Task prompt
From the records that follow, copy every line in which "Python" appears.

Supplied material
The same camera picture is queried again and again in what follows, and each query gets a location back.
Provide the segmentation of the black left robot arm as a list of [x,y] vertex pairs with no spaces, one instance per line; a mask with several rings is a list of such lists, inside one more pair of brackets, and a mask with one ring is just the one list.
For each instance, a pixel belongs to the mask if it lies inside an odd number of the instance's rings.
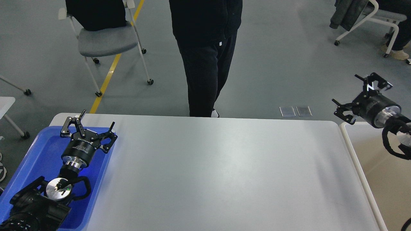
[[1,195],[2,231],[79,231],[89,221],[117,134],[68,116],[36,137]]

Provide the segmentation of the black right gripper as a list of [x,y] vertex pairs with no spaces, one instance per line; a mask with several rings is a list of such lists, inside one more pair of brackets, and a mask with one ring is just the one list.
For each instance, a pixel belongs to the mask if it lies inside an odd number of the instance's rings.
[[335,116],[350,125],[355,124],[359,116],[374,128],[383,128],[390,117],[401,114],[400,105],[379,92],[393,88],[391,83],[375,72],[365,78],[357,74],[354,76],[363,81],[363,90],[351,103],[340,104],[333,98],[332,101],[337,105]]

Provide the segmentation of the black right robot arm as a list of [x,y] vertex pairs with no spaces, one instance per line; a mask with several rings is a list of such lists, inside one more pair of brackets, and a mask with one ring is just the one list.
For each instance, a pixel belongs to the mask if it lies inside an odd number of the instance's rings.
[[356,76],[362,90],[352,102],[336,99],[334,115],[380,231],[410,230],[410,118],[382,91],[392,84],[377,73]]

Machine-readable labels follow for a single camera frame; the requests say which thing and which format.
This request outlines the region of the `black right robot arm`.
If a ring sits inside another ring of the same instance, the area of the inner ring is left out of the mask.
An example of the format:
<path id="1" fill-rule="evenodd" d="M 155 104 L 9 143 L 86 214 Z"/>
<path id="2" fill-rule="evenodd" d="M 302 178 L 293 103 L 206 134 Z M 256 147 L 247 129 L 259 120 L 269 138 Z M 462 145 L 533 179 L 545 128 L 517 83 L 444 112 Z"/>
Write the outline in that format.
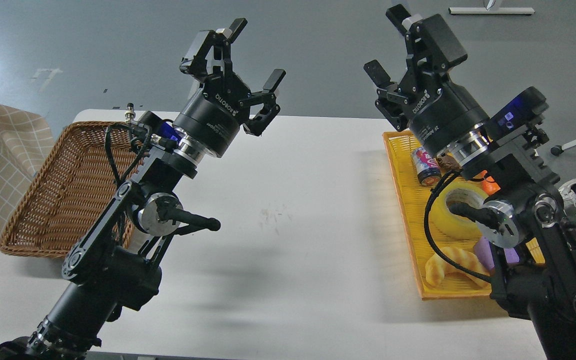
<path id="1" fill-rule="evenodd" d="M 377 87 L 375 106 L 393 127 L 409 129 L 430 155 L 450 153 L 461 176 L 486 171 L 500 187 L 480 208 L 449 210 L 473 221 L 490 243 L 490 297 L 510 317 L 533 323 L 549 360 L 576 360 L 576 224 L 564 211 L 559 176 L 535 154 L 547 142 L 538 126 L 546 98 L 528 87 L 488 116 L 449 72 L 467 52 L 440 14 L 411 15 L 401 4 L 386 16 L 404 37 L 406 73 L 394 82 L 377 60 L 364 69 Z"/>

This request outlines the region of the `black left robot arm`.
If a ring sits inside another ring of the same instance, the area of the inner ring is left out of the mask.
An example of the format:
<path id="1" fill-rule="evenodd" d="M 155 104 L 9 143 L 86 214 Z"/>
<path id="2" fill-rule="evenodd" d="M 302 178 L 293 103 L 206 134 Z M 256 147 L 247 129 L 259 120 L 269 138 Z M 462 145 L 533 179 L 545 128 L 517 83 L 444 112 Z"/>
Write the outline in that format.
<path id="1" fill-rule="evenodd" d="M 197 175 L 205 155 L 222 157 L 240 129 L 261 136 L 281 109 L 275 92 L 285 70 L 275 69 L 256 92 L 233 70 L 231 46 L 246 25 L 236 18 L 197 34 L 179 69 L 198 89 L 176 119 L 151 111 L 137 117 L 128 104 L 124 121 L 106 123 L 102 149 L 114 192 L 65 256 L 62 296 L 32 335 L 0 344 L 0 360 L 84 360 L 101 346 L 106 322 L 158 294 L 174 237 L 221 228 L 215 218 L 184 210 L 174 188 Z"/>

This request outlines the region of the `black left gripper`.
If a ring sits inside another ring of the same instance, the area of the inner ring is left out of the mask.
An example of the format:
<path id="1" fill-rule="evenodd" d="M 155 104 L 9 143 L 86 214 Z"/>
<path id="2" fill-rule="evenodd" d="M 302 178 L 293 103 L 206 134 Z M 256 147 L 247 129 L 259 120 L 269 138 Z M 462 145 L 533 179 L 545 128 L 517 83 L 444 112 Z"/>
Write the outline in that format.
<path id="1" fill-rule="evenodd" d="M 183 130 L 207 148 L 212 157 L 221 158 L 243 124 L 244 131 L 261 136 L 281 111 L 275 91 L 286 75 L 276 68 L 261 91 L 253 92 L 238 75 L 234 75 L 231 45 L 246 27 L 246 18 L 236 18 L 230 27 L 201 30 L 195 36 L 179 71 L 202 84 L 190 98 L 173 126 Z M 250 107 L 263 105 L 249 119 Z"/>

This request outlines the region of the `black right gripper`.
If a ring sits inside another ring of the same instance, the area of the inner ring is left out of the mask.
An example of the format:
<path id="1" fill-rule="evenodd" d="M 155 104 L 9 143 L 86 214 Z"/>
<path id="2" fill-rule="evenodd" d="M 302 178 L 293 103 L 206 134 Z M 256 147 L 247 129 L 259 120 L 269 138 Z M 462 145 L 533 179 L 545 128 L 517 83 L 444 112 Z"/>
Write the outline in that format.
<path id="1" fill-rule="evenodd" d="M 436 155 L 490 118 L 448 75 L 466 61 L 467 52 L 441 14 L 422 18 L 397 4 L 386 10 L 386 17 L 404 37 L 407 69 L 396 82 L 377 59 L 364 64 L 376 86 L 375 107 L 398 132 L 409 128 Z"/>

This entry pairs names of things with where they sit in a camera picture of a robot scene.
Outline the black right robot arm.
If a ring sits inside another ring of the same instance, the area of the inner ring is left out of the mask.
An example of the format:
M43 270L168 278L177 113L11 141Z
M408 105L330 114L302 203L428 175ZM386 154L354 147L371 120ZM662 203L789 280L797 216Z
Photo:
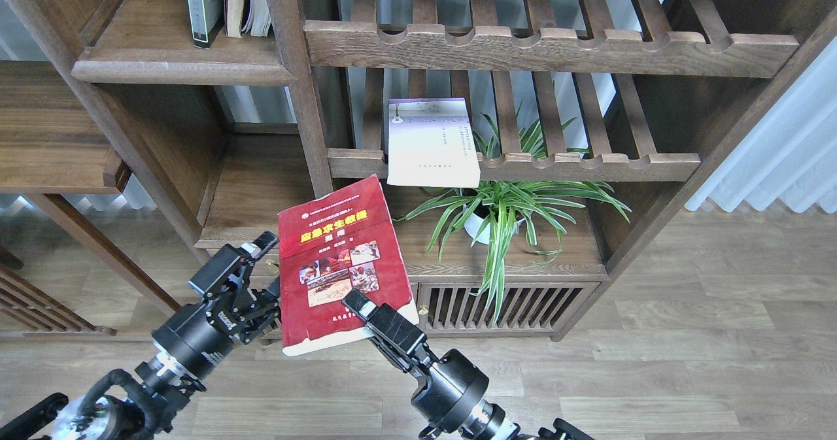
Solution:
M464 439L589 439L589 434L557 417L553 428L538 434L521 432L497 404L484 398L489 378L458 350L437 357L427 336L388 304L377 306L353 289L343 298L371 330L371 342L403 373L416 378L412 406L428 421L420 439L436 439L443 432L458 432Z

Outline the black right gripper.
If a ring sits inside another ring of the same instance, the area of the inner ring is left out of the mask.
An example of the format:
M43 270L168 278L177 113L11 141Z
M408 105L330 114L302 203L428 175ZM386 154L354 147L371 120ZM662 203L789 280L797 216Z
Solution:
M356 289L343 298L343 305L371 330L370 341L377 350L417 379L411 405L428 421L422 434L485 430L491 417L484 400L489 379L471 360L455 348L440 360L430 357L424 332L388 304L377 306Z

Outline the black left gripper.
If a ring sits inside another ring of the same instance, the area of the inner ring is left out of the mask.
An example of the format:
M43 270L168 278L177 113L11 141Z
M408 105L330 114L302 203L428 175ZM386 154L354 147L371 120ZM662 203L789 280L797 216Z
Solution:
M226 244L209 259L188 284L204 297L186 304L152 332L159 352L150 362L152 382L202 381L233 350L278 328L280 279L267 289L247 289L248 273L276 243L264 231L240 247Z

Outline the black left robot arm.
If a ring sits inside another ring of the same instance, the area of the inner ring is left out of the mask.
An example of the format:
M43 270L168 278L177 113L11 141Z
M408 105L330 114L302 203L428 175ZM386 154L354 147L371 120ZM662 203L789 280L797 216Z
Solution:
M171 423L207 375L233 350L263 335L280 312L279 283L249 288L255 264L278 241L266 231L255 241L224 245L190 279L200 295L152 332L155 357L137 378L113 369L85 396L48 396L2 428L3 439L27 439L51 424L53 439L152 439Z

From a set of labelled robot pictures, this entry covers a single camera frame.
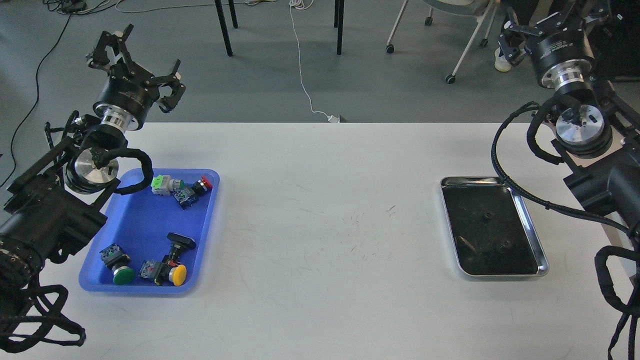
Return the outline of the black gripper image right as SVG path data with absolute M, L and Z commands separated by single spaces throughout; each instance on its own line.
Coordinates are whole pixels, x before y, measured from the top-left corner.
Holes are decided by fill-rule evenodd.
M 560 89 L 570 84 L 584 84 L 594 68 L 594 52 L 588 43 L 594 28 L 605 25 L 611 18 L 610 0 L 554 0 L 552 12 L 553 34 L 546 36 L 537 27 L 519 25 L 508 20 L 498 37 L 498 68 L 518 66 L 530 56 L 535 78 L 542 88 Z

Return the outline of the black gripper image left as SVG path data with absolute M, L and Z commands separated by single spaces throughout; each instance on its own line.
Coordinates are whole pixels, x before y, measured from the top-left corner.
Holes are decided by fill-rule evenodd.
M 120 132 L 142 129 L 154 103 L 163 113 L 173 111 L 186 91 L 178 73 L 180 59 L 175 61 L 172 71 L 163 76 L 151 76 L 150 71 L 133 61 L 126 46 L 133 29 L 130 23 L 122 32 L 104 30 L 87 55 L 89 68 L 107 73 L 107 82 L 93 105 L 94 114 L 101 125 Z M 161 96 L 160 88 L 165 87 L 171 92 Z

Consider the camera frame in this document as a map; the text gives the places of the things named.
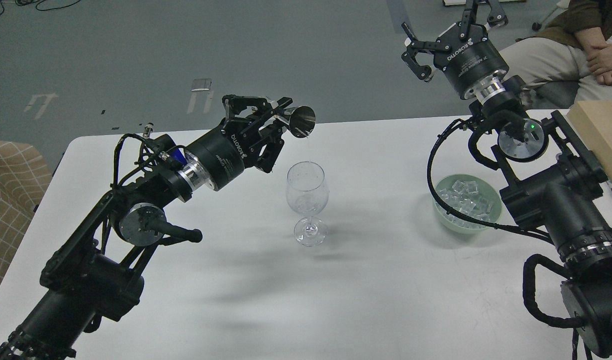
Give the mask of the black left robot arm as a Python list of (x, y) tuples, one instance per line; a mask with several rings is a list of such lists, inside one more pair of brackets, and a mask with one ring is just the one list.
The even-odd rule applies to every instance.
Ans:
[(109, 191), (47, 261), (40, 275), (47, 293), (0, 345), (0, 360), (74, 358), (82, 333), (138, 305), (157, 248), (203, 239), (196, 228), (169, 223), (164, 208), (187, 202), (202, 186), (219, 191), (248, 168), (271, 172), (283, 133), (305, 138), (315, 127), (313, 109), (292, 101), (226, 95), (219, 125), (188, 145), (148, 130), (124, 134)]

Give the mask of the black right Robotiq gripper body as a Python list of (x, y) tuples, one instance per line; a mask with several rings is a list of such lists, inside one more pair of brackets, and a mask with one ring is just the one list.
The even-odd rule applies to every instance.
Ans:
[(433, 65), (443, 72), (459, 98), (468, 100), (474, 98), (471, 89), (477, 82), (491, 76), (503, 78), (509, 66), (488, 39), (483, 25), (470, 25), (464, 38), (460, 37), (459, 25), (453, 23), (438, 36), (441, 48), (445, 50), (448, 45), (450, 49), (436, 52)]

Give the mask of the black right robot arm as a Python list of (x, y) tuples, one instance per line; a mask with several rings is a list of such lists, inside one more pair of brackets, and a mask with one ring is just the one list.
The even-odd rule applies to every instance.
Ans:
[[(481, 1), (468, 0), (461, 20), (434, 41), (418, 39), (407, 23), (402, 60), (416, 77), (444, 73), (462, 100), (472, 100), (467, 119), (452, 121), (438, 136), (427, 164), (427, 183), (436, 203), (450, 215), (474, 224), (541, 239), (559, 254), (541, 254), (523, 266), (523, 302), (540, 322), (573, 330), (573, 345), (584, 341), (585, 355), (612, 356), (612, 228), (594, 201), (612, 180), (595, 153), (558, 111), (530, 118), (520, 101), (524, 85), (507, 77), (509, 67), (491, 43), (488, 30), (504, 27), (507, 16), (489, 1), (486, 24), (476, 21)], [(500, 170), (508, 185), (500, 196), (514, 225), (497, 224), (452, 208), (432, 182), (434, 157), (456, 130), (470, 130), (468, 150), (476, 162)]]

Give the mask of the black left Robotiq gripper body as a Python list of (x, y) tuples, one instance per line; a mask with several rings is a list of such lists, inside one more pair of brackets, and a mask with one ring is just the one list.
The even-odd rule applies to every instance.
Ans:
[(244, 169), (256, 166), (260, 158), (260, 134), (244, 132), (244, 120), (222, 120), (202, 137), (185, 146), (184, 178), (195, 191), (207, 185), (219, 191)]

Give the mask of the person's clasped hands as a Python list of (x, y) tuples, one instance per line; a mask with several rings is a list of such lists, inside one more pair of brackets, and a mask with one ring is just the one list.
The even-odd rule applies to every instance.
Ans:
[(587, 61), (598, 84), (612, 87), (612, 43), (591, 45)]

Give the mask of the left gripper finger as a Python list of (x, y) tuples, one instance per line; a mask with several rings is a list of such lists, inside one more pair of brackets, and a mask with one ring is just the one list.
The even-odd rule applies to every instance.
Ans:
[(278, 114), (279, 104), (260, 96), (226, 95), (223, 97), (226, 117), (223, 136), (229, 141), (278, 141), (279, 126), (265, 127)]
[[(288, 105), (293, 103), (292, 98), (284, 96), (277, 102), (279, 109), (286, 109)], [(255, 167), (264, 173), (270, 173), (272, 167), (283, 148), (284, 141), (281, 139), (285, 127), (280, 125), (280, 122), (271, 117), (267, 121), (265, 127), (269, 125), (279, 126), (279, 140), (245, 140), (243, 141), (243, 164), (244, 168)]]

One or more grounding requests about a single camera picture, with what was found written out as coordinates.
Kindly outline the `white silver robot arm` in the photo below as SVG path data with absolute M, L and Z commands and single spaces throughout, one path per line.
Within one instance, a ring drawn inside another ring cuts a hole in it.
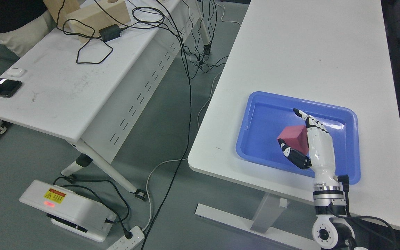
M 322 250 L 354 250 L 357 247 L 354 230 L 346 221 L 345 193 L 340 186 L 315 184 L 313 204 L 316 221 L 312 236 Z

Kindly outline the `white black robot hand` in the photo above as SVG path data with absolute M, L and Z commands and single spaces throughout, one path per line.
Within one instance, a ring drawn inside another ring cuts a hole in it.
M 332 136 L 327 128 L 312 115 L 308 115 L 300 109 L 293 109 L 293 112 L 305 121 L 309 156 L 304 155 L 288 145 L 284 139 L 279 138 L 278 143 L 283 155 L 298 168 L 311 169 L 314 172 L 314 187 L 339 186 L 335 174 L 335 152 Z

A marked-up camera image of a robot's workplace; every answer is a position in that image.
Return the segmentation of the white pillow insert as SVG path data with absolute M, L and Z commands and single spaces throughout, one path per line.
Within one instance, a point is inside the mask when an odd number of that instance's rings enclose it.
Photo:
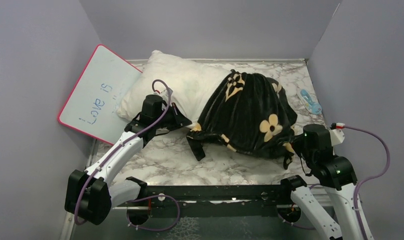
M 221 67 L 209 66 L 178 56 L 152 52 L 142 74 L 124 95 L 118 116 L 131 120 L 142 109 L 143 100 L 152 94 L 154 80 L 162 80 L 172 90 L 172 102 L 192 123 L 192 128 L 220 83 L 231 73 Z

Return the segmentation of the black floral pillowcase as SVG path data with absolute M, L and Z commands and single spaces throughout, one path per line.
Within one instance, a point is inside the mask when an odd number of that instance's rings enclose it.
M 283 158 L 287 170 L 295 155 L 290 142 L 296 122 L 297 113 L 277 80 L 233 69 L 186 138 L 197 161 L 205 158 L 203 143 L 215 143 L 248 156 Z

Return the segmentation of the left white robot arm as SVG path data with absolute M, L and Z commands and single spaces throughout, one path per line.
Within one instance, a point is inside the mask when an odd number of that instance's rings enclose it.
M 147 143 L 157 135 L 157 130 L 174 131 L 192 122 L 178 107 L 157 94 L 147 95 L 142 110 L 129 122 L 118 141 L 95 164 L 84 171 L 74 170 L 69 178 L 64 208 L 79 219 L 95 225 L 102 223 L 110 210 L 127 201 L 141 205 L 146 201 L 146 183 L 136 178 L 111 186 L 125 166 Z

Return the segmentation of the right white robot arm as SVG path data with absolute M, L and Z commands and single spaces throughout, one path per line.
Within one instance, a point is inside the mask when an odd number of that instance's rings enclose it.
M 281 180 L 278 196 L 286 204 L 295 203 L 323 240 L 371 240 L 373 235 L 361 207 L 353 166 L 333 151 L 335 145 L 343 143 L 342 129 L 341 124 L 331 130 L 308 124 L 291 143 L 326 191 L 337 219 L 328 214 L 299 175 Z

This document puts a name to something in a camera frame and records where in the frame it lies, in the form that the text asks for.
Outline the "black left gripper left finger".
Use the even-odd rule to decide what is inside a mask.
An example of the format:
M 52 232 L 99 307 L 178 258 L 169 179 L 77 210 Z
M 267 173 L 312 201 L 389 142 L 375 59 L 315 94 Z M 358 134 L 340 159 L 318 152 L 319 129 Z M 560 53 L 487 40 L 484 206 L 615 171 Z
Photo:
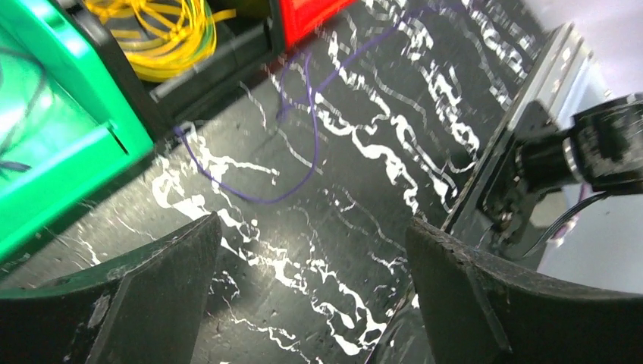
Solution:
M 221 242 L 216 214 L 91 268 L 1 292 L 3 363 L 188 363 Z

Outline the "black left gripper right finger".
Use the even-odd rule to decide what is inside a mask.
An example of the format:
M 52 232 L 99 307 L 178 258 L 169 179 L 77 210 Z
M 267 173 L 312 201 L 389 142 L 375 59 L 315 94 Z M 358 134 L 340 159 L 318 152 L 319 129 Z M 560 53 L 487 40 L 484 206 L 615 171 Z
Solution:
M 438 363 L 640 363 L 642 297 L 562 281 L 414 219 L 406 251 Z

Exercise response
Give the mask of the black left robot arm as a Python list of (x, y) tuples, one instance per line; a mask with several rings is a list of such lists, inside one more pair of brackets, and a mask with one ring is just the one list.
Give the mask of the black right Robotiq gripper body as a Python list of (x, y) tuples, one instance per line; a mask with several rings is a list of such lists, inside one more pair of brackets, and a mask with one ring is just the one list.
Give the mask of the black right robot arm as a Python list of (x, y) tuples, one instance per line; a mask with several rings is a list of such lists, inside one more pair of brackets, and a mask with one ring is just the one list.
Give the mask of the black left Robotiq gripper body as a Python list of (x, y) tuples, one instance per line; a mask with several rings is a list of such lists, inside one more pair of brackets, and a mask with one ring is just the one list.
Give the mask of the person's clasped hands as a Python list of (x, y) tuples, one instance per line; a mask with several rings is a list of such lists, inside one more pair of brackets, and a mask with one ring is just the one list.
Give the mask of the left gripper finger as a Python list of (x, y) tuples, one instance per line; a mask with several rings is a list of such lists, inside one more pair of brackets, and a mask with one ring is just the one list.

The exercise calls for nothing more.